In regards to the BJJ craze the same thing is happening to the FMA - Kali, Escrima & Arnis. Now everyone and their mama is teaching stick work (along with their primary art), suddenly everyone is an 'expert'. I can't help but wonder about the quality of these systems, taking abit here and a bit there is a great way to create a pile of miscellaneous mess (don't get me wrong Bruce Lee did it but the average sensei or sifu isn't a Bruce Lee).

-LATER-


----------



## roryneil (Apr 20, 2003)

I don't understand why people look at rank and think that means something. I mean, even when I wasn't in martial arts I knew that and x-degree black in this art and an x-degree black in another art can't even be compared.  A black in TKD is like and orange in Kenpo...
  Just a little dig at our fine brothers in TKD


----------



## jdmills (Apr 20, 2003)

You're right.  There is nothing to stop any of us from creating the "XYZPDQ" system and declaring ourselves any degree of black belt in that system.  Then opening a school and advertising how great we are.

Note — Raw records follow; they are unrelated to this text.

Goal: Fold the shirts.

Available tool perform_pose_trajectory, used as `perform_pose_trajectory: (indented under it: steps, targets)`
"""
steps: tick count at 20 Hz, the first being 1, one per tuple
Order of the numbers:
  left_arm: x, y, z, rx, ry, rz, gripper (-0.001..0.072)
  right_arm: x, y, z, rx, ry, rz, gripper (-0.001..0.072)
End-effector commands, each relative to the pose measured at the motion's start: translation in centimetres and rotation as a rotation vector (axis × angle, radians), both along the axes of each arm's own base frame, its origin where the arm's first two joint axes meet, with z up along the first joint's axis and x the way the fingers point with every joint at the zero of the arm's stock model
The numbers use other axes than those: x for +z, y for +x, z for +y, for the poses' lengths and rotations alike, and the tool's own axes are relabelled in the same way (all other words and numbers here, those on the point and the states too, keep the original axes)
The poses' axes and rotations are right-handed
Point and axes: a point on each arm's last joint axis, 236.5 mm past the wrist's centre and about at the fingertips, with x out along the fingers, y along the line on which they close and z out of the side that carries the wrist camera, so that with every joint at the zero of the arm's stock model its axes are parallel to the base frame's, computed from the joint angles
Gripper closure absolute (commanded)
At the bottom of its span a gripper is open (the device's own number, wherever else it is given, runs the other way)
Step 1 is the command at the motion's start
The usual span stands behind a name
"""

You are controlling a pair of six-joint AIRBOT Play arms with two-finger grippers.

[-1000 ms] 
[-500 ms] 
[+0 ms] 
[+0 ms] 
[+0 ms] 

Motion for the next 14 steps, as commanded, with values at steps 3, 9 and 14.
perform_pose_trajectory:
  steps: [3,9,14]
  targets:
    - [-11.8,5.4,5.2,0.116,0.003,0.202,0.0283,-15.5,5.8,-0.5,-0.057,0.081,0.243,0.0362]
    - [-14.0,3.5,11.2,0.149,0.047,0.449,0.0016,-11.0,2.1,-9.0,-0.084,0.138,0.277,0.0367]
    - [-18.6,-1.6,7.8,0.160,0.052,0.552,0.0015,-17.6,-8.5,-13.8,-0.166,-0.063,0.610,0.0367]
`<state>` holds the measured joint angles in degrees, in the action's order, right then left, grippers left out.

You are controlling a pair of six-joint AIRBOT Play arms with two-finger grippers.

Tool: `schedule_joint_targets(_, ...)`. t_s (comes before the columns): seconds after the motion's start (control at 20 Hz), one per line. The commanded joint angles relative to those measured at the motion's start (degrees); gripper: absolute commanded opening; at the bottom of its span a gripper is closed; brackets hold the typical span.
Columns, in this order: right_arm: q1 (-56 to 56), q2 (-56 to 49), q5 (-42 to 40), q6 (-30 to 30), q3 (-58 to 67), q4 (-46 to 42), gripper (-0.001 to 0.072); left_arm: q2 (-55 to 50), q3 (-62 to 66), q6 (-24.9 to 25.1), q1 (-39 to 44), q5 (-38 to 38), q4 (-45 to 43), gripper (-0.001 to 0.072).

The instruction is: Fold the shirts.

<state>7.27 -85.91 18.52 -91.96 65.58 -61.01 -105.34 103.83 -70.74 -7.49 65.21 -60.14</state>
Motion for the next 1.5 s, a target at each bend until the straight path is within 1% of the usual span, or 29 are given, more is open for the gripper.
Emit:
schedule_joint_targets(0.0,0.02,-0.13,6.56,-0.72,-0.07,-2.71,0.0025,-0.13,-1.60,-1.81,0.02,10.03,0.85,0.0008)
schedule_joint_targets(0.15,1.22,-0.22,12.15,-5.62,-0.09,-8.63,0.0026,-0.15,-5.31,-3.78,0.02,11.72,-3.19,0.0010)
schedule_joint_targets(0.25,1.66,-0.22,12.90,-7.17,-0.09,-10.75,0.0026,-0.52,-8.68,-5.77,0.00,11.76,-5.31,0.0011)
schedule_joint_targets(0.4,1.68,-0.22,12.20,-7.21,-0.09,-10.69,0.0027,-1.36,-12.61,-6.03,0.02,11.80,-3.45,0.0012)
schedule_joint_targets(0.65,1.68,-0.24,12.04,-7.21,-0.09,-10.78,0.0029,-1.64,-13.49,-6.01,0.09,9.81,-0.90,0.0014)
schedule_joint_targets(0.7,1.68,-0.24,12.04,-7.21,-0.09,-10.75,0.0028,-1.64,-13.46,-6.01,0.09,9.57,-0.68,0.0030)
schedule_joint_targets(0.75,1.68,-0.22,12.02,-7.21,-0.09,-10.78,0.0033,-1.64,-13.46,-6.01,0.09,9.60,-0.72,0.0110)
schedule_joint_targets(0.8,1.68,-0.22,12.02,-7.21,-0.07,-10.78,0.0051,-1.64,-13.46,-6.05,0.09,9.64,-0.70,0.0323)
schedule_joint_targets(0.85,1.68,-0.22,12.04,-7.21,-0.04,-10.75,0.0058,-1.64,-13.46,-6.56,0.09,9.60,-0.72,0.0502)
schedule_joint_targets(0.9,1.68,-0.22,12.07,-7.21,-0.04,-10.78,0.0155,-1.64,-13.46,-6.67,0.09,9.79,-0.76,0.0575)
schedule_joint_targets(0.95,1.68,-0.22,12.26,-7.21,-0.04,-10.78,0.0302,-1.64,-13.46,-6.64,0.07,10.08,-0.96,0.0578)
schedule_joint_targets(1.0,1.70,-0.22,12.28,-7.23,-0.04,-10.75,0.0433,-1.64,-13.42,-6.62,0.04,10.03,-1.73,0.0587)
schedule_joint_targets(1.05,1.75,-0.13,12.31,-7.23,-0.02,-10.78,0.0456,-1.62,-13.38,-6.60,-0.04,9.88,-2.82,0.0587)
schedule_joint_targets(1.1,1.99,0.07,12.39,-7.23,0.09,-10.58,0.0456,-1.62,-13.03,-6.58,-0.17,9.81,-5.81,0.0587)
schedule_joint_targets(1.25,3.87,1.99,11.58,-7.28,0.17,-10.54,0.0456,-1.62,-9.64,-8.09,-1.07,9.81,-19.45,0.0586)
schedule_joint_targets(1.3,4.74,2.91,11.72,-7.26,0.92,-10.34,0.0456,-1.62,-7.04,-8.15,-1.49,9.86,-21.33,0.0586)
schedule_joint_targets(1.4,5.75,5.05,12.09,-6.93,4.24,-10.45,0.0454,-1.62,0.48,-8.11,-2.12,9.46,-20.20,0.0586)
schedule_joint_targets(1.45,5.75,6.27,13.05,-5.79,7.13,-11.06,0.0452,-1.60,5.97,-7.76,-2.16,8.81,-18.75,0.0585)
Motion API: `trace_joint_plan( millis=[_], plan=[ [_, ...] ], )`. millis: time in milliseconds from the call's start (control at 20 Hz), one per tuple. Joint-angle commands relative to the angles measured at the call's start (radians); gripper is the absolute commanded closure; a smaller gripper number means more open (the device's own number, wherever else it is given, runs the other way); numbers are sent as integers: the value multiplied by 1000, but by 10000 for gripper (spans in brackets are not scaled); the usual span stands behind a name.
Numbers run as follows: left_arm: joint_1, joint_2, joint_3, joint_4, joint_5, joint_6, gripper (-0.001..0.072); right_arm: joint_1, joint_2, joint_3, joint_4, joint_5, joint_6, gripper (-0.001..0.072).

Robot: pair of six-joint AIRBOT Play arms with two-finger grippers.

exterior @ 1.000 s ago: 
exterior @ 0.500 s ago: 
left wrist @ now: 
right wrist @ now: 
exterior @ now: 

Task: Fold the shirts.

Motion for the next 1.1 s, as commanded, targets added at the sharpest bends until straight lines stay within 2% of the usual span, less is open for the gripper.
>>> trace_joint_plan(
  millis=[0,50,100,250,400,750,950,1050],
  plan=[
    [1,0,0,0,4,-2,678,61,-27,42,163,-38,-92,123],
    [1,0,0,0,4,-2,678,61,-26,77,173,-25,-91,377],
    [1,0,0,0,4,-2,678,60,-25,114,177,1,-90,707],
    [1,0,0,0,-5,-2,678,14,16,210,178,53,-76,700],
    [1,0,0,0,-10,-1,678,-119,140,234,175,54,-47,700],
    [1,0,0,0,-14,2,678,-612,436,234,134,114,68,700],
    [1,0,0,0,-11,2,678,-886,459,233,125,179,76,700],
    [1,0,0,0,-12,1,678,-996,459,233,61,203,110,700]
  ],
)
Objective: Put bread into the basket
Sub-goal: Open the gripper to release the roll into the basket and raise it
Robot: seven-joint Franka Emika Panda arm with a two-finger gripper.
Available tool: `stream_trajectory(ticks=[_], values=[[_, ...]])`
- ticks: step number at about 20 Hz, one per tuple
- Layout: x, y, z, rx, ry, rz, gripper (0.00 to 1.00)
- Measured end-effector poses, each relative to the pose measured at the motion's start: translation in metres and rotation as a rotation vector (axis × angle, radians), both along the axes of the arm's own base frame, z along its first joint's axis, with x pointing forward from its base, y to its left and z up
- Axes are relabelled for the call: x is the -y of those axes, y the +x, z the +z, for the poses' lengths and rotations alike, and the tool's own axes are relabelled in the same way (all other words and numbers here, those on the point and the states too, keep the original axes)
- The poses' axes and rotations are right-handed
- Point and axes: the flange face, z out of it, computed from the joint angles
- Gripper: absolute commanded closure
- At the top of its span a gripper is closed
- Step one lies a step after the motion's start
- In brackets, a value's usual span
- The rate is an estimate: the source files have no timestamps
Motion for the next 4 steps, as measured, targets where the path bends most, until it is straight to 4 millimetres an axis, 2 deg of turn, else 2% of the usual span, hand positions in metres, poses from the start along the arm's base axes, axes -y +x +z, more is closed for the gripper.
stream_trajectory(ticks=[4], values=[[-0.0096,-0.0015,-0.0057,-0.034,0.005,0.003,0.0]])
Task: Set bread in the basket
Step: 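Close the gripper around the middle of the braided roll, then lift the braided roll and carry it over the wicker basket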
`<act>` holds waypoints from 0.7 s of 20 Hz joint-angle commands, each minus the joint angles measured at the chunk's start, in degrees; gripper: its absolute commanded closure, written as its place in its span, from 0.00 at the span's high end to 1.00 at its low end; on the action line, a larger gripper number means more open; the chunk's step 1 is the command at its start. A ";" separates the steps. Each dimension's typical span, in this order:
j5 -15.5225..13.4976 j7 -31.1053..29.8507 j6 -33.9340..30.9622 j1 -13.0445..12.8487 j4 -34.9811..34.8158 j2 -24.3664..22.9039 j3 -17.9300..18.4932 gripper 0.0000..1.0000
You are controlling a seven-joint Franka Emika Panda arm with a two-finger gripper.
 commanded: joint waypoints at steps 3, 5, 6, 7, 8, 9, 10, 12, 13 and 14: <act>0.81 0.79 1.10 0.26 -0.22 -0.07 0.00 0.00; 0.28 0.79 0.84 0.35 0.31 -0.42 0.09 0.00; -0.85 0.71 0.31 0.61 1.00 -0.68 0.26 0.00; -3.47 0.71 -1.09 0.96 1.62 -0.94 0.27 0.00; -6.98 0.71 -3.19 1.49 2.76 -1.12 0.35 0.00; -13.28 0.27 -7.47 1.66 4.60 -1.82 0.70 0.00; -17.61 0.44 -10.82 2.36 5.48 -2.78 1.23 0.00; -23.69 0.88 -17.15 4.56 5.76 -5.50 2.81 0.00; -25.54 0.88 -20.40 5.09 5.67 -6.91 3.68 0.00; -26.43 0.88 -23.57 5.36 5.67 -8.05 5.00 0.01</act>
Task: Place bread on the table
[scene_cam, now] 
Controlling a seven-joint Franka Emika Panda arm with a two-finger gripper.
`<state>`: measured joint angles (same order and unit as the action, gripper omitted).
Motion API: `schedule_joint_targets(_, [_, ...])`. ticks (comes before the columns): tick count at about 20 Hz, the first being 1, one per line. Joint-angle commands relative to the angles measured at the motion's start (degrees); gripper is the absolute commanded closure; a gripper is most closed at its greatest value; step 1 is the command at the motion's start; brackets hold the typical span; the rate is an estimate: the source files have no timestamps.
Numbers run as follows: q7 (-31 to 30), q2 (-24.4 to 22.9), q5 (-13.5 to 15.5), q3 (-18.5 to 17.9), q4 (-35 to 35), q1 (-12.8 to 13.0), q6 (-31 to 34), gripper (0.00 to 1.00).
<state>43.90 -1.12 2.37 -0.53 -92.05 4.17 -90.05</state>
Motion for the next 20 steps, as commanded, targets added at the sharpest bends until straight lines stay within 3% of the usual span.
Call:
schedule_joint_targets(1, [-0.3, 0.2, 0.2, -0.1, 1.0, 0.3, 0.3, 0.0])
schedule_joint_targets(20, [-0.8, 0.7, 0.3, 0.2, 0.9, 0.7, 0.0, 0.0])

It seems that some of the "blackbelts" and "grandmasters" (and please do not think that I am talking about kenpo here, I've NEVER seen a kenpo black belt that was not at least decent) are little more than self created legends in their own mind.


----------



## Kenpomachine (Apr 20, 2003)

> _Originally posted by jdmills _
> * I've NEVER seen a kenpo black belt that was not at least decent) *



You're lucky, I have seen some which weren't even decent. I have seen the standards lowered in the tests to be able to say they have X numbers of BB within their organization. 
It sells


----------



## Kroy (Apr 20, 2003)

> _Originally posted by theletch1 _
> *I don't have a big problem with the guy who takes a little here and a little there and and blends it together but for Gods' sake don't call it a "new" system or give yourself some outrageous title like Super Grand Poobah and Keeper of the Eternal Something or other.  If you have the background to be able to blend different aspects from different styles then one should have learned enough discipline not to need the extravagant titles.  I've read on here on many occasions that there is a finite number of ways to manipulate the human body and (essentially) a fininte number of ways to contort your own body when manipulating someone elses body.  Having said that, is there really any such thing as a NEW system?  Should anyone have the right to call themselves the CREATOR of a new system?  We have incorporated ideas and techniques from other styles that augment our kenpo training but have never considered calling it a new system.  When we left our old kempo association and struck out on our own as a stand alone school our curriculum changed to my sifus' first style that he was certified to instruct,which was kenpo.  We took some of the kempo and added it to the kenpo.  We do not call it a new system and the instructor didn't take on a new title. *





I dont have a problem with cross training and showing the students what you may have learned, it's when you slap a new name to it and call yourself the man....that irks me.


----------



## theletch1 (Apr 20, 2003)

> I dont have a problem with cross training and showing the students what you may have learned, it's when you slap a new name to it and call yourself the man....that irks me.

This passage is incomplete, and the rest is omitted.